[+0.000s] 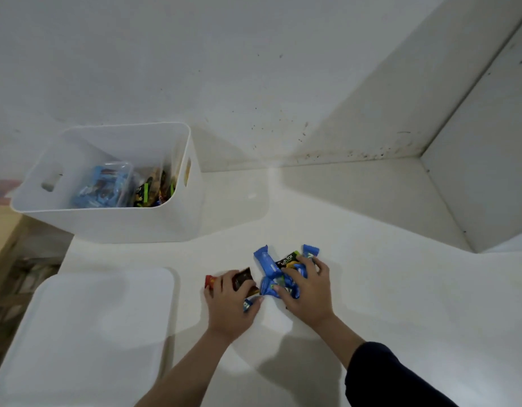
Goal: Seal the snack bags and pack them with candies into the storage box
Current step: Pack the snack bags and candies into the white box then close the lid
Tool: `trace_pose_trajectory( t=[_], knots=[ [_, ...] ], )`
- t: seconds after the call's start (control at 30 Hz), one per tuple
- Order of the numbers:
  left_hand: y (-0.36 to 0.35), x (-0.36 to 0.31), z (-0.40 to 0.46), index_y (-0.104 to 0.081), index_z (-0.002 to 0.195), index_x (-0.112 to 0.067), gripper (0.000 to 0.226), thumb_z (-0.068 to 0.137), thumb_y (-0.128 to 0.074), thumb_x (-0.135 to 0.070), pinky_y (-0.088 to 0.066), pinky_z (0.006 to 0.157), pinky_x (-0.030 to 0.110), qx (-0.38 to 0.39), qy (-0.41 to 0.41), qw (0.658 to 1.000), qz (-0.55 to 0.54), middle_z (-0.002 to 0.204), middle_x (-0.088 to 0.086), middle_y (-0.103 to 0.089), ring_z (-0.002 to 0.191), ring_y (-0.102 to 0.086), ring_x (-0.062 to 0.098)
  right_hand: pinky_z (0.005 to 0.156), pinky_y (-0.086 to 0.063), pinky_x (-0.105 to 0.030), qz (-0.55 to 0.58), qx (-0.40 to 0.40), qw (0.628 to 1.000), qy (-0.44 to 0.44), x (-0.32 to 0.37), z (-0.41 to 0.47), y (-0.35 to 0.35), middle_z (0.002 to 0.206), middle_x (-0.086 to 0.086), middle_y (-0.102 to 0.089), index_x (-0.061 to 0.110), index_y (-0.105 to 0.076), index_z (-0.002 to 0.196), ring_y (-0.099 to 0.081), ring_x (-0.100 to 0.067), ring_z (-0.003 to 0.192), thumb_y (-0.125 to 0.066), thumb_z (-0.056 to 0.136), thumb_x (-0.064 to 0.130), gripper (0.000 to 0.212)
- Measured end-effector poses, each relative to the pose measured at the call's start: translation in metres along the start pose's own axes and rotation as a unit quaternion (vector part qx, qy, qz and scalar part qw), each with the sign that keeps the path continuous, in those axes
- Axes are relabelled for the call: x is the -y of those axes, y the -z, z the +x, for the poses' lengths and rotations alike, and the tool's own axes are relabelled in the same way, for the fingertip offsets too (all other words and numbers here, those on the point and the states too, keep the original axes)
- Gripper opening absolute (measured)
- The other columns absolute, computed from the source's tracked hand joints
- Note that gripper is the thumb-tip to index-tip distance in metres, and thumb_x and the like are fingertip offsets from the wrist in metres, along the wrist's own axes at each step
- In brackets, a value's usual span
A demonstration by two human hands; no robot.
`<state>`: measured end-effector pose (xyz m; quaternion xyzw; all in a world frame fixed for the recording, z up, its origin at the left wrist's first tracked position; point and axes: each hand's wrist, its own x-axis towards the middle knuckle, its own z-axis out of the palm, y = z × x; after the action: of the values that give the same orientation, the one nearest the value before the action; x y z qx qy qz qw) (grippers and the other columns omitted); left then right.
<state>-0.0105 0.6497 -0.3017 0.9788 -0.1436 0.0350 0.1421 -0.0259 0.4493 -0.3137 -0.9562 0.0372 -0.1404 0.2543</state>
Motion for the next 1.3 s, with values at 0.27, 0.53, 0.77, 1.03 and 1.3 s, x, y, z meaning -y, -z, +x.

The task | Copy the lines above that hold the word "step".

Response for this exercise |
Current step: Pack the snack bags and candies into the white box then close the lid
- Note that gripper is the thumb-tip to index-tip distance in metres, and thumb_x and the like are fingertip offsets from the wrist in metres, along the wrist's own axes at each step

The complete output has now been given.